水を歩いているはずなのに水の音がしない。幽霊か何かか?
女神の象が持つ水瓶から落ちてくる水の下に立ち手を合わせて祈る。果たして薺は精霊の加護をもらえるのだろうか?
充分強いから貰えなくてもいい気はするがせっかくなら何か貰いたいと思うのが人情というものだ。
「これを見ろケイタ!」
アルハイトがテンション高く近寄ってきた。
「おお」
ハイトの手の上の水が球体になっている。
「これが水の精霊様から頂いた加護「水固め」だ。どうだすごいだろ!」
うーん、どうだろうか。
「あ!」
指でつついたら一気にただの水になって流れ落ちた。
「全然駄目じゃねえか」
「ひどいな!俺が初めて作ったやつだぞ」
「水を固めるのがお前の加護か?」
「そうだ!」
「もっと硬くしろよこれじゃあ使い物にならないだろ」
「硬く?硬くしてどうするんだよ」
「そしたら敵に投げつけたりとかできるだ」
「なるほど!そうか」
自分で言っておいてなんだがそれだと石と変わらないか。
「もっとデカいのとか」
「確かにいいなそれ!」
「硬くてデカいのでドカンだ!」
「おおお!ドカンか!それは絶対いい!絶対できるようにするぞ!」
「そうしてくれ」
「お前らは?」
ロアンとピネルに声を掛けた。
「ぜんっぜん駄目だった」
「私もです。やはり王族でないとダメなのかもしれません」
うーん、だったら薺も駄目か?いや、でも勇者だからな。少しくらい何かくれてもいいような。

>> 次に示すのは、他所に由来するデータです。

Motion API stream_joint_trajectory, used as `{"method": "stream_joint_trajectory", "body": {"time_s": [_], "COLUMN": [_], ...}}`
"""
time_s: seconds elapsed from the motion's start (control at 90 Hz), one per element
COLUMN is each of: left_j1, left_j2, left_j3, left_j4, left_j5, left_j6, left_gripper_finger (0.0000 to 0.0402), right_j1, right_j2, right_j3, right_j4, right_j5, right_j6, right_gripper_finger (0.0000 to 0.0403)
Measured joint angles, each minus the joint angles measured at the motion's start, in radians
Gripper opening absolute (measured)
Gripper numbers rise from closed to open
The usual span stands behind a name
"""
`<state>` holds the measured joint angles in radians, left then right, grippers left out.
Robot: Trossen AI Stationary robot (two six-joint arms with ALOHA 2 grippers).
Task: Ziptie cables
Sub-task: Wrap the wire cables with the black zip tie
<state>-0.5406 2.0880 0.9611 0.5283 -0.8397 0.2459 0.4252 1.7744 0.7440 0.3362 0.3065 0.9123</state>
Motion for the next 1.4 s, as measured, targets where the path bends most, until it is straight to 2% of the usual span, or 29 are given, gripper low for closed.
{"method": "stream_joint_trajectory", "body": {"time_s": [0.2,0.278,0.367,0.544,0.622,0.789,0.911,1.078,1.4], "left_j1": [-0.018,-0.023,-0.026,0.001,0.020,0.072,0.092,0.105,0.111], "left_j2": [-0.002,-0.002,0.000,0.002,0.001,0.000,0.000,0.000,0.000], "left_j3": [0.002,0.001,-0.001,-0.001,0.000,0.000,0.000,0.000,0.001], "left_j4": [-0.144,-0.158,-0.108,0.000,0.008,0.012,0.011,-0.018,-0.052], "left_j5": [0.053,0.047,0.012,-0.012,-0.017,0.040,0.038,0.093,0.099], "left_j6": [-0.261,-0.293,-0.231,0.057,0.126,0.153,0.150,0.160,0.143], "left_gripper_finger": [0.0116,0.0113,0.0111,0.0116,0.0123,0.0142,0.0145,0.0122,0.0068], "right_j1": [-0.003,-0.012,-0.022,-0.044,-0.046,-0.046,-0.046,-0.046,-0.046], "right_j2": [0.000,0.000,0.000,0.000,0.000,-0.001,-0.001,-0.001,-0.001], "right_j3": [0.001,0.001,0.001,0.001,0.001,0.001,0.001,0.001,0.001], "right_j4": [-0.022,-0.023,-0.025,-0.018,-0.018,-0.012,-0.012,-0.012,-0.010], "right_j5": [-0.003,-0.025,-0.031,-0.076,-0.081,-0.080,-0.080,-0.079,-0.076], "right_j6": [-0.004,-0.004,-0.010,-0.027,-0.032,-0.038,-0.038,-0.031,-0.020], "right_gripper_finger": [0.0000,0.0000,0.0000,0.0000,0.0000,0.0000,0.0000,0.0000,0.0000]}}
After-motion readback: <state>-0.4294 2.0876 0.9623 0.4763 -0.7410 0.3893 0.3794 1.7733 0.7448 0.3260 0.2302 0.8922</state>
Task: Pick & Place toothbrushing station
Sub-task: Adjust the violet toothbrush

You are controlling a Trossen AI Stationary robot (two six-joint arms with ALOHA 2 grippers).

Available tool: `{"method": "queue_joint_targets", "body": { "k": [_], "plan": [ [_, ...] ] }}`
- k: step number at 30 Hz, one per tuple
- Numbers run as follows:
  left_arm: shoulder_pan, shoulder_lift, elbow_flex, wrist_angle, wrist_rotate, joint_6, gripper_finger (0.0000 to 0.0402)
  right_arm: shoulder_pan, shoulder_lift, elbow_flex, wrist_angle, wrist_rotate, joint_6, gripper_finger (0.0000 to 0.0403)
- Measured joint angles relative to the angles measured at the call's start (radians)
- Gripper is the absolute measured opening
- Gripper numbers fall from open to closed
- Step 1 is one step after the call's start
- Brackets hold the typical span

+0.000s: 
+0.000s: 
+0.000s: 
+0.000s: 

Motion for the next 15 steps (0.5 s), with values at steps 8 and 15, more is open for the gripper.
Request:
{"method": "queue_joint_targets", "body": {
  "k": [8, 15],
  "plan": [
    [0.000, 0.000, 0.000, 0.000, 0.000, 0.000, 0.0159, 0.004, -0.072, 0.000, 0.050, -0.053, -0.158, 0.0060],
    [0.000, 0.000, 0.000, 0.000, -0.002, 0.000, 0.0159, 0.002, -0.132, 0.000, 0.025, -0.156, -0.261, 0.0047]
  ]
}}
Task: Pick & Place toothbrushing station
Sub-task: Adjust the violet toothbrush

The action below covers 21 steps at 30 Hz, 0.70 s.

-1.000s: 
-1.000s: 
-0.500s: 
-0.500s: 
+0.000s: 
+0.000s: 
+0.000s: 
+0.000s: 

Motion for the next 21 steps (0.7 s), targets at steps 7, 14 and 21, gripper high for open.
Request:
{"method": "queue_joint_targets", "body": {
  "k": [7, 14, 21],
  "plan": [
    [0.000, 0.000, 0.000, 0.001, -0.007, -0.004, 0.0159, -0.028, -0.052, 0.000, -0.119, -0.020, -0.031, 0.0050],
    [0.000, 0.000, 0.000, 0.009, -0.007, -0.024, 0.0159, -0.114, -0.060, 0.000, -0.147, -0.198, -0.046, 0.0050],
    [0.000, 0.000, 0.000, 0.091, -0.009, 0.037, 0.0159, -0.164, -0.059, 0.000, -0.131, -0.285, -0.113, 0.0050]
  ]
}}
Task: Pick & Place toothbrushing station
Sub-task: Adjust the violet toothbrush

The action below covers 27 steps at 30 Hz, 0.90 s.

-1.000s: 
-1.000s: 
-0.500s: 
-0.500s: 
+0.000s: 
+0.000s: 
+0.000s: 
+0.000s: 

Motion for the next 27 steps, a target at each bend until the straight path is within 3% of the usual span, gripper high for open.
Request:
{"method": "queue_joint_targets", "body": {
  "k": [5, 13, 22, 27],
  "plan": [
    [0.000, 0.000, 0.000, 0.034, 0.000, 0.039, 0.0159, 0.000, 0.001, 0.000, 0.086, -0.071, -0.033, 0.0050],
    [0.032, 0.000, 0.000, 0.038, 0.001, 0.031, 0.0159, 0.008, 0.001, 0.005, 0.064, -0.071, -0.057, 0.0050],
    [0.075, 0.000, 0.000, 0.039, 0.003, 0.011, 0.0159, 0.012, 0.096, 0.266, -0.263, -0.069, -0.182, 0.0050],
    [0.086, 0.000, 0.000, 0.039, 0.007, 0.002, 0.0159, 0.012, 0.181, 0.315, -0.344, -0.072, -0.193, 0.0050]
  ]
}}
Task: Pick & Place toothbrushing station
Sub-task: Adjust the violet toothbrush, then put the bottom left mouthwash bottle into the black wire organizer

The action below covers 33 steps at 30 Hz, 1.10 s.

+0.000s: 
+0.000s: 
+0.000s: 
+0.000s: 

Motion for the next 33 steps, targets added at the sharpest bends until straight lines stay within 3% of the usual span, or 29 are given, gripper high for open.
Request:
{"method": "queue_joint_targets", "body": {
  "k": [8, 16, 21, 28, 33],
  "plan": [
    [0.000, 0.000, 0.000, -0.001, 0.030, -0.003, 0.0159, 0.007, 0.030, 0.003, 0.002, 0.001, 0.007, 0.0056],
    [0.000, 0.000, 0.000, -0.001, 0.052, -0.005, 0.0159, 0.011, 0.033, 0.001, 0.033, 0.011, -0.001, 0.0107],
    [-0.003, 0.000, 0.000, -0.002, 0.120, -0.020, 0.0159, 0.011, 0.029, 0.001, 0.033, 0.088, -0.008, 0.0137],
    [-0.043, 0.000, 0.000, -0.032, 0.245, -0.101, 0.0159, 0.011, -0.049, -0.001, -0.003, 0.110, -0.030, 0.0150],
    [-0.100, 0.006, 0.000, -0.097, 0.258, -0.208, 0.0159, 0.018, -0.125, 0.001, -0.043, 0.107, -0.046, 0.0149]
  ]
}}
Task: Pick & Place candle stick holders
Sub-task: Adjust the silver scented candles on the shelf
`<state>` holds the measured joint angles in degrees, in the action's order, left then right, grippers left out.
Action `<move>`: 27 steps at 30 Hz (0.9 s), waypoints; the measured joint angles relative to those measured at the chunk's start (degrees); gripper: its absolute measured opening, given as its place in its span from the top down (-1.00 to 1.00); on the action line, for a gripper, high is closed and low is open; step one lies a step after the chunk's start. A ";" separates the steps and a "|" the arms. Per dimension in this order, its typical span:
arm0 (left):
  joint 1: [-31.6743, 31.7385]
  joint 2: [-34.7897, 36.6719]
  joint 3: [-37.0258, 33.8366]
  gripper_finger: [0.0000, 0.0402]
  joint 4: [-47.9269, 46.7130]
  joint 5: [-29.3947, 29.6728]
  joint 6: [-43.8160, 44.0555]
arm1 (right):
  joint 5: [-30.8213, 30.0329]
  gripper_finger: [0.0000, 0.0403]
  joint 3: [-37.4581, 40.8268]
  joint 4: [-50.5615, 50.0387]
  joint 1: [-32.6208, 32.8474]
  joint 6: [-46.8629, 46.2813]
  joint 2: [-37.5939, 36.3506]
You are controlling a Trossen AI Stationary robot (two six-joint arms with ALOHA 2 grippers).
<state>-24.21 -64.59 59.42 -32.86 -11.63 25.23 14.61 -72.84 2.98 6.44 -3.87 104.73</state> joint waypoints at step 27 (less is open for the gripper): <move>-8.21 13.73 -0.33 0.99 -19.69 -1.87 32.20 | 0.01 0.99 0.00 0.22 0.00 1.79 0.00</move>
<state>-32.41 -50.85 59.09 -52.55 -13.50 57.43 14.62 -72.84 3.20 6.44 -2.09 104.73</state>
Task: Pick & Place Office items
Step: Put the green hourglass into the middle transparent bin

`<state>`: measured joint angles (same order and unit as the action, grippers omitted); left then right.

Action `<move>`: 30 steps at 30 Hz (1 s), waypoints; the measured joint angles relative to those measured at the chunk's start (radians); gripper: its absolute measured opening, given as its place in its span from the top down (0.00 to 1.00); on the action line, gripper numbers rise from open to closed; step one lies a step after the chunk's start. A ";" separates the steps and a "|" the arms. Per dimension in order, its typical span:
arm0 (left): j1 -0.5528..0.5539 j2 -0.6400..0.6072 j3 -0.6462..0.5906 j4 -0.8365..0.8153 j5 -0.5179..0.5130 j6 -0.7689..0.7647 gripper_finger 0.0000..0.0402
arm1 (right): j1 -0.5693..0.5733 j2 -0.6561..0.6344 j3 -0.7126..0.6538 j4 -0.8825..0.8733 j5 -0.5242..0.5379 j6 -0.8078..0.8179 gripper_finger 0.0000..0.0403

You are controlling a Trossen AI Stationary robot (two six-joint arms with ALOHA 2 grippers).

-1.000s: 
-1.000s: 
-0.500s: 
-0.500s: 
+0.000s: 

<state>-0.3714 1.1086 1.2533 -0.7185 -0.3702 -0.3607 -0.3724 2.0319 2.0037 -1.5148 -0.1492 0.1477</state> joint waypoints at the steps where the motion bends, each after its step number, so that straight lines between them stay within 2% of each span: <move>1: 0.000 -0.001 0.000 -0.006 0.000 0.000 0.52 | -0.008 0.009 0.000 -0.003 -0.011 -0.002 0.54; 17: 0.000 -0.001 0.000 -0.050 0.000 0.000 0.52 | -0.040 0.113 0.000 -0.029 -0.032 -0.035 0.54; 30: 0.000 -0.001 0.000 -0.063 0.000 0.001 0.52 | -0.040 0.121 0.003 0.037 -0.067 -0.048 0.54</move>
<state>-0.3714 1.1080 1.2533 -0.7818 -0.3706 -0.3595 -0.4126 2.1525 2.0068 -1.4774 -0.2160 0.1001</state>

空気が揺れた気がして振り向いてみると薺が泉を歩いている所だった。
「どうだった?」
「・・」
駄目か。
「ちょっと待ってくれ薺さん!あんた全然違うよ!」
ピネルは興奮している。
「薺は何も感じなかったんだぞ」
「なんで気付かないんだよ!ほんと男っていうのは」
薺も首をかしげている。
「肌がものすごく綺麗になってる!」
え?
「前から物凄く綺麗だとは思ってたけど全然違う、めちゃくちゃプルプルだ!」
そう言われてみれば違うような気がする。いや、でもこれは泉の水で濡れているからそう見えるだけじゃないか?
「髪の毛もつやつやしてて天使みたいだ!」
そうか?
そうなのか?
アルハイトとロアンの顔色を伺ってみると、わかったようなわからないような顔をしている。
だめだこいつら。
なんにもわかってねえ。
俺はこいつらとは全然違う、気が付く男なんだ。
「よかったな薺。前々から綺麗だとは思っていたが精霊のおかげでさらに綺麗になってるぞ」
言い方が大事だ。
綺麗になった、といってしまったらそれなら前は綺麗じゃなかったのか!と怒られてしまう。
前から思っていたけどさらに、というのが大事なんだ。
「・・・」
嬉しいみたいだ。
俺は気が付く男「黒部 圭太」だ。